Reagan mengumumkan kepada publik AS pada akhir1994 bahwa dirinya menderita Alzheimer yang menyebabkan kekacauan otak yang membawa pada disorientasi mental dan kemunduran fisik.Ia menjalani kehidupan yang tenang di rumahnya sejak itu. Reagan yang berdinas di Gedung Putih tahun 1981-1989, merupakan presiden AS yang paling lama hidup. Ia adalah presiden AS tertua yang pernah dipilih dan orang paling tua yang berkuasa, yang meninggalkan masa jabatan keduanya hanya beberapa hari sebelum hari ulang tahunnya yang ke-80.

Walaupun sudah tiada, namun kini suara tajam Reagan tetap akan terdengar di tengah publik. Telah diproduksi boneka Reagan yang bisa berbicara. Boneka Reagan merupakan keluaran terbaru Talking Presidents. Boneka tersenyum dengan tinggi 30 cm itu dioperasikan dengan batere dan bisa mengeluarkan 11 kalimat politik Reagan. Kalimat-kalimat politik favorit yang pernah diucapkan oleh Reagan, termasuk, "Tuan Gorbachev, runtuhkan tembok ini," dan "Anda dan saya dipertemukan oleh takdir." Yang diluncurkan oleh boneka tersebut adalah rekaman suara asli Reagan. Boneka ini laku keras, bak kacang goreng, begitu menurut John Warnock, kreator Talking Presidents.
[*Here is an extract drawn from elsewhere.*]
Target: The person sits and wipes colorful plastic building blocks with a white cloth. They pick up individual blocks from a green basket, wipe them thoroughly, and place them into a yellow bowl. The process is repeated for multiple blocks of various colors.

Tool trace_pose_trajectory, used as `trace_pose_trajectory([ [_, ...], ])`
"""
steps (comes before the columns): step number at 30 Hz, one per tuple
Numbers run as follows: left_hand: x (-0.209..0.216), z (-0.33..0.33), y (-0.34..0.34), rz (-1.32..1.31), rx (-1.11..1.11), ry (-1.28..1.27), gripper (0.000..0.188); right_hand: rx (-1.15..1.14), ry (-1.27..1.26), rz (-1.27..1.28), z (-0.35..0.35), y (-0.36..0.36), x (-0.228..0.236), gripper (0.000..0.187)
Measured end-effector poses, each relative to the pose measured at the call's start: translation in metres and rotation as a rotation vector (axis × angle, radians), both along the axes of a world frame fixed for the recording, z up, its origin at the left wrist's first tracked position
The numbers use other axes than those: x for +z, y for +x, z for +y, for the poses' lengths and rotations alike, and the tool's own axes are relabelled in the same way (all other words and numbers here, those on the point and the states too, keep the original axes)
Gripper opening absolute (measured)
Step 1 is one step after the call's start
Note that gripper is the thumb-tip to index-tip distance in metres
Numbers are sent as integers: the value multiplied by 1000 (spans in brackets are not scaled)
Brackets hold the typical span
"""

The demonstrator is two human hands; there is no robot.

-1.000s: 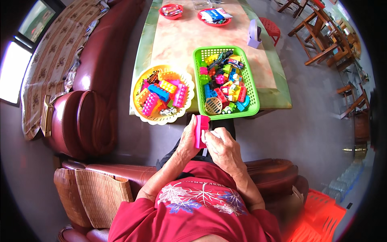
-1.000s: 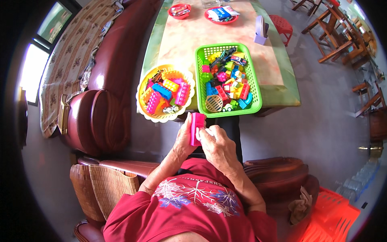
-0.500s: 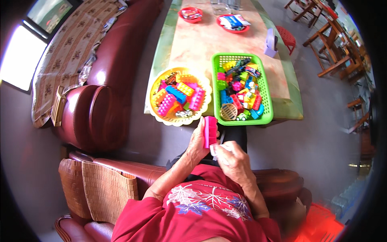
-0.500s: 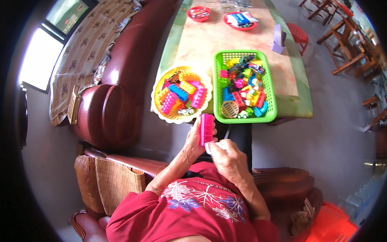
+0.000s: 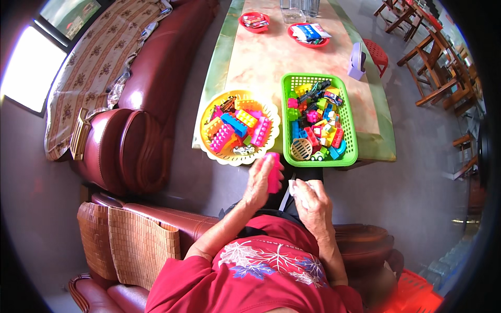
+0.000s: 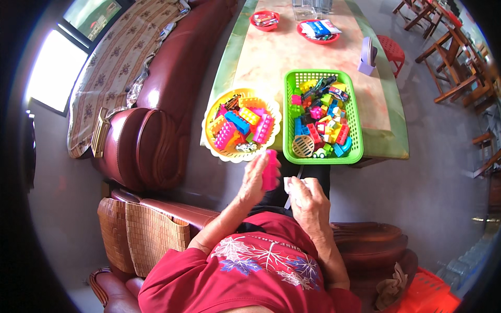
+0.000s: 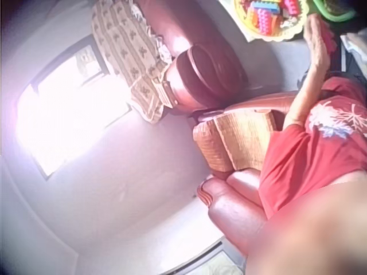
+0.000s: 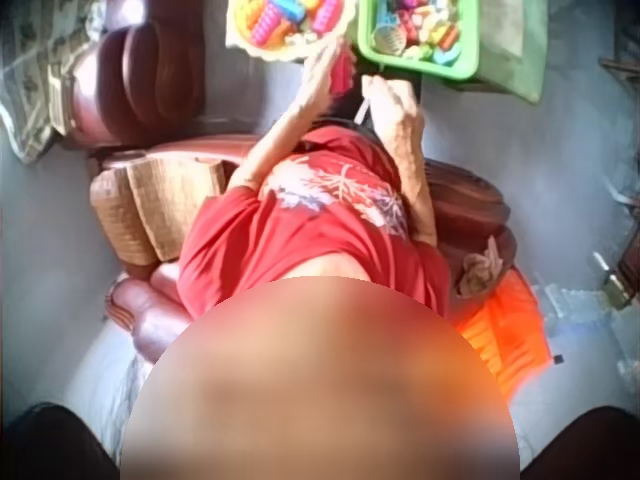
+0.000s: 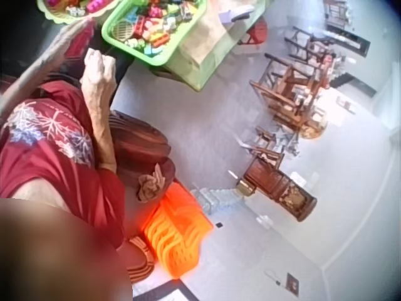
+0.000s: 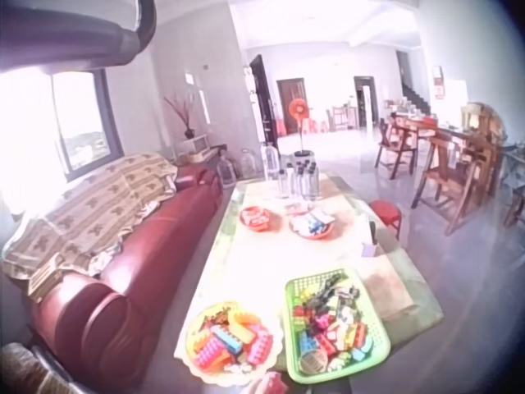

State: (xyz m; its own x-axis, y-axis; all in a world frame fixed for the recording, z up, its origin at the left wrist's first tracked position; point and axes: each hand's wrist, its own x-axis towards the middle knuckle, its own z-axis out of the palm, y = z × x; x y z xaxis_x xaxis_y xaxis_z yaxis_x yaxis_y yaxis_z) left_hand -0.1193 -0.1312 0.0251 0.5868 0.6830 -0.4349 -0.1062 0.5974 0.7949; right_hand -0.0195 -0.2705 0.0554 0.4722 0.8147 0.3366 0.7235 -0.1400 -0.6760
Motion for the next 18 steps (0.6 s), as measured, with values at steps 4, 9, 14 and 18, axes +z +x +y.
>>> trace_pose_trajectory([
  [4,-14,49,-8,418,136,906,36,-14,15,37,-6,5,-2,35],
  [9,-31,88,-20,706,240,1376,43,49,1,84,-6,-2,-7,33],
  [14,-36,99,-27,900,133,1564,43,70,4,121,-8,-4,-10,32],
  [18,-46,108,-25,891,149,1665,42,57,12,125,-10,-1,-15,29],
])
"Reagan merupakan salah satu presiden AS favorit bagi kebanyakan orang Amerika," kata John. The Great Communicator Jika orang ditanya tentang siapa Ronald Reagan menurut mereka, maka sebagian besar orang langsung menjawab: Presiden AS atau Bintang Film. Tetapi saya cenderung setuju dengan The Washington Post, Ronald Reagan adalah seorang komunikator yang sangat hebat. Reagan dijuluki sebagai presiden paling komunikatif setelah Roosevelt. Abraham Lincoln dikenal sebagai jagonya pidato tertulis, sementara Roosevelt dijuluki jagonya pidato radio, sedang Reagan adalah Sang Aktor, dialah bintang televisi dunia.

Reagan sadar betul bagaimana peranan TV yang sangat besar sebagai media yang luar biasa daya jangkau dan pengaruhnya terhadap tiap individu di seluruh dunia. Jika kita ditanya tentang Reagan, maka kita dapat bercerita panjang lebar tentangnya. Tetapi berapa banyakkah dari kita yang memiliki kesempatan secara langsung melihat dia? Sadar atau tidak, televisi membuat segala seuatu seolah-olah nyata dan hampir-hampir diingat sebagai pengalaman pribadi setiap individu penontonnya. Pencitraan yang dibentuk oleh televisi sangatlah dahsyat. Dan Reagan adalah ahlinya. Saat ini kita hidup dalam sebuah kebudayaan reality TV di mana batas antara fakta dengan fiksi sangatlah kabur, maka disinilah Reagan memainkan peranan strategisnya.

Selain itu Reagan mampu membuat seluruh hidupnya menjadi sebuah “show” yang memikat untuk diperhatikan setiap orang, layaknya sebuah runtutan cerita film yang menarik. Hal ini tidak terlepas dari pengalamannya baik sebagai penyiar radio dan bintang Hollywood. Saya ambil beberapa contoh yang sangat menarik untuk kita pelajari bersama.

Pertama, ketika pertama kali Reagan berdinas di gedung putih pada tahun 1981. Pada saat itu lawan-lawan politiknya mencoba merusak reputasi Reagan dengan berbagai anekdot-anekdot lucu dan bodoh tentang Reagan. Sama seperti cerita-cerita konyol tentang Capres dan Cawapres via sms yang saat ini sering kita terima. Dan hasilnya? Popularitas Reagan menurun drastis. Positioning yang terbentuk saat itu tentang Reagan adalah presiden AS yang bloon dan mantan artis.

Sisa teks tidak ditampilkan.